- Exercise
When the string "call" is part of a line in the data below, report the whole line.

- Stored data
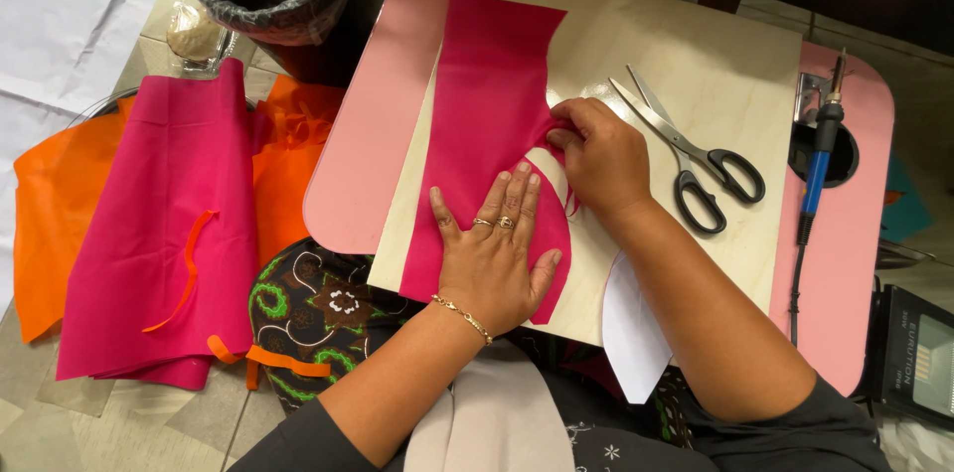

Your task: Cutting a shape out of pink fabric using a heat-cutting tool and a template

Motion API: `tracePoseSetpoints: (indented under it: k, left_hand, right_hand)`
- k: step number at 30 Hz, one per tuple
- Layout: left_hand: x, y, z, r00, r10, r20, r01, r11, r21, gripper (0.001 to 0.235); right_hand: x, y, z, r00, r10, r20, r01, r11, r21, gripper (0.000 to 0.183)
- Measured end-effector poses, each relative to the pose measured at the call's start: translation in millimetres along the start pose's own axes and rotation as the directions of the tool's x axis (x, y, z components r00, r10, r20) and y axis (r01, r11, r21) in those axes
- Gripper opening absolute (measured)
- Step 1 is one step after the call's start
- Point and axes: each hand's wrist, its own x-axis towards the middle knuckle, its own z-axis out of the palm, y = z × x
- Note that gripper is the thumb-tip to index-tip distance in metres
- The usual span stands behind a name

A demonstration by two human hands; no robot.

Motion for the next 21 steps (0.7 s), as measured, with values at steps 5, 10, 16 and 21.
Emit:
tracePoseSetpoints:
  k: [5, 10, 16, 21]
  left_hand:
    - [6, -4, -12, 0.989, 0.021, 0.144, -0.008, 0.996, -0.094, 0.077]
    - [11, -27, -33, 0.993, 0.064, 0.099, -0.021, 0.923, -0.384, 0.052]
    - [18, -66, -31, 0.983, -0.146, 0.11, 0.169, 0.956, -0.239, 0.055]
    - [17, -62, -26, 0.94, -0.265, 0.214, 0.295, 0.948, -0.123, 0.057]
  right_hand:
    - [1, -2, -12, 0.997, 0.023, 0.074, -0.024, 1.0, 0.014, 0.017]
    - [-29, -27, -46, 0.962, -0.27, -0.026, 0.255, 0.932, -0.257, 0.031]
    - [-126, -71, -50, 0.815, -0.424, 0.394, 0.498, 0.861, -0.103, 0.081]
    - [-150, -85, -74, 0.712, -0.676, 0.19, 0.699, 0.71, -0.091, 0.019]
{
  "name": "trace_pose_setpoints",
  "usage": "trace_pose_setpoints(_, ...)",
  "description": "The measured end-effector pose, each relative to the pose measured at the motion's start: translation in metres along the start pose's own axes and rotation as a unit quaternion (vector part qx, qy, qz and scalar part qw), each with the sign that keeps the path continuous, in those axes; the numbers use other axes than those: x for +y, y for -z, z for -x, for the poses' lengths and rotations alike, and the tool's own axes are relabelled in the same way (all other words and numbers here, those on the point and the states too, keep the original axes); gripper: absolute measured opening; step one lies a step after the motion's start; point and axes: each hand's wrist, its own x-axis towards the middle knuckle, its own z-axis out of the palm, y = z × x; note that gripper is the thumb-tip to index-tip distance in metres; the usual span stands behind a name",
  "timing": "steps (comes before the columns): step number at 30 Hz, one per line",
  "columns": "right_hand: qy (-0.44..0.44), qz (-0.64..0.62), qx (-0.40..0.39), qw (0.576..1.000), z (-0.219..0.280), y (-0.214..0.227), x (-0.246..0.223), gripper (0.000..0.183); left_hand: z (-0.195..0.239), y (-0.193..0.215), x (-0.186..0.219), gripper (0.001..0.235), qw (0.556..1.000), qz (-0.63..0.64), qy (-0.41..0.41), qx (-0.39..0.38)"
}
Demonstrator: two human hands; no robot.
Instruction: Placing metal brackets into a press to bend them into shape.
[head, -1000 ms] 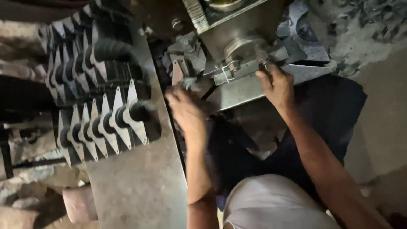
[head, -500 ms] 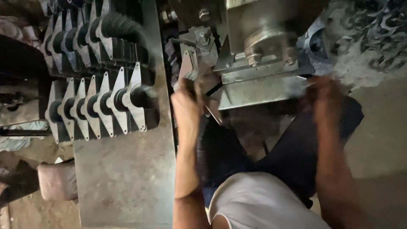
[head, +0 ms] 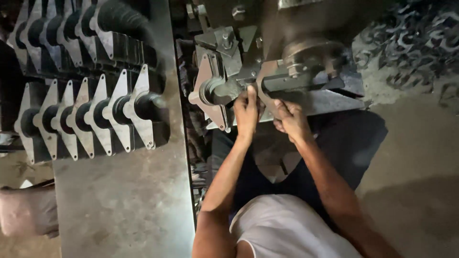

- Output for this task
- Measured end-effector poses, each relative to the pose measured at the call's start: translation in millimetres along the start pose's own axes and rotation as the directions of the tool's x axis (x, y, z components r00, r10, r20) and y axis (r01, r11, r21) in those axes
- Step 1 is one step after the call's start

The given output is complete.